Longer-term business health.
What are the key short-term focuses for a distributor’s business model?
Moving products through working capital as fast and profitably as possible.
What long-term aspects should be monitored in a distributor’s business?
Fixed assets, long-term liabilities (such as loans), and capital structure.
What are RONA and ROCE used to measure?
Overall performance of a business.
What does RONA stand for?
Return on net assets.
What does ROCE stand for?
Return on capital employed.
What does ROIC stand for?
Return on invested capital.
What does ROIC focus on?
Operating components of the business model related to shareholders’ funds.

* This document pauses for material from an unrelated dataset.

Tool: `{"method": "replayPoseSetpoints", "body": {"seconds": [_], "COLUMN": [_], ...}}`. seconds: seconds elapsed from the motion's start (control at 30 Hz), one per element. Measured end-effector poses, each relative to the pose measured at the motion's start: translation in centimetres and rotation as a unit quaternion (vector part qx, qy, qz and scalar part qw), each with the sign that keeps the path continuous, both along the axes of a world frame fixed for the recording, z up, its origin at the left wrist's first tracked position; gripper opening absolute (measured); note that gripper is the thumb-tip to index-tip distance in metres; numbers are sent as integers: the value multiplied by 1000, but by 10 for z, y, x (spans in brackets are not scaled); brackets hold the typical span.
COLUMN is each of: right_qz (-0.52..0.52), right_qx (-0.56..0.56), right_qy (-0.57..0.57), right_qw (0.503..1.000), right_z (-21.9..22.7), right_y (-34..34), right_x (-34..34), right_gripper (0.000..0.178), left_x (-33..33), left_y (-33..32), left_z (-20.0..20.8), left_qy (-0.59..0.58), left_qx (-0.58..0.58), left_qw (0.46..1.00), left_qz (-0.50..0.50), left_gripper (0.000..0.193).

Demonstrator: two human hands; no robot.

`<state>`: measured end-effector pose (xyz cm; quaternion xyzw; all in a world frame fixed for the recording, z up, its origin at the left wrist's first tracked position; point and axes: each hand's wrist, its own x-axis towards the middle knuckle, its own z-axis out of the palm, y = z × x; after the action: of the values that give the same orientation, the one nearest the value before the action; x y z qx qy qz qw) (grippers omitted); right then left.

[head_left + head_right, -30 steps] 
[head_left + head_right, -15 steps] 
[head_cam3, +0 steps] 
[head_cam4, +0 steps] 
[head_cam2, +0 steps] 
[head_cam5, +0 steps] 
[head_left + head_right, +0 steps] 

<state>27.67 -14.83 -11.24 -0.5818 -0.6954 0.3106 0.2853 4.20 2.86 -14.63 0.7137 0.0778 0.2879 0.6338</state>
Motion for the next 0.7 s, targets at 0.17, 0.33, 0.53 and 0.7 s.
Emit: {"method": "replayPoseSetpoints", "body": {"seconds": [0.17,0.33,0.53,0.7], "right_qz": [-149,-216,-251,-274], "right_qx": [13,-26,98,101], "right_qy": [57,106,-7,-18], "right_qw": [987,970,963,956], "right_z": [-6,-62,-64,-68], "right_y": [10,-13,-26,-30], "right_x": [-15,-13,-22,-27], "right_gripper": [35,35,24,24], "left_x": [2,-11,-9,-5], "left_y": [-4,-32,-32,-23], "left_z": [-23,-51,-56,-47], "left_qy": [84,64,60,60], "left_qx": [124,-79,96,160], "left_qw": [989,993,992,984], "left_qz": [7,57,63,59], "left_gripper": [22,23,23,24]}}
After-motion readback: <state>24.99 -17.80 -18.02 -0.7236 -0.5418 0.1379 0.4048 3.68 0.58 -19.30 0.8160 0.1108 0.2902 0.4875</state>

What is the significance of WACC in relation to ROIC?
Management must demonstrate that ROIC is higher than WACC to create value.
What is the weighted average cost of capital (WACC)?
Interest paid on capital invested at a rate adjusted for business risk.
What does value creation (VC) measure?
Profit in excess of the cost of the capital used to generate that profit.
What is another term for value creation?
Economic value added (EVA).
How is value creation calculated?
Operating profit after tax minus (Invested capital × WACC).
What does a negative value creation indicate?
Management has destroyed value.
What was ABC Co’s value destruction in year 1?
$48 million.
What is the importance of the VC tree?
It shows how different dynamics interact to impact overall value creation or destruction.
What was ABC Co’s ROIC in year 2?
6.4 percent.
What contributed to the improvement in ABC Co’s ROIC from year 1 to year 2?
Doubling NOPAT and reducing invested capital.
What is the impact of improving DPO on working capital?
Shifts the burden of financing extra working capital from shareholders to suppliers.
What does DSO stand for?
Days Sales Outstanding.
What is a key lesson learned from ABC Co’s experience?
Management must improve both profitability and capital management to create value.
How can managers at an operational level relate to value creation?
By understanding how their decisions impact income statements and balance sheets.
What does the analysis of customer profitability involve?
Measuring gross margin and contribution margin.
What are the two primary value drivers in customer analysis?
Contribution margin and cost to serve.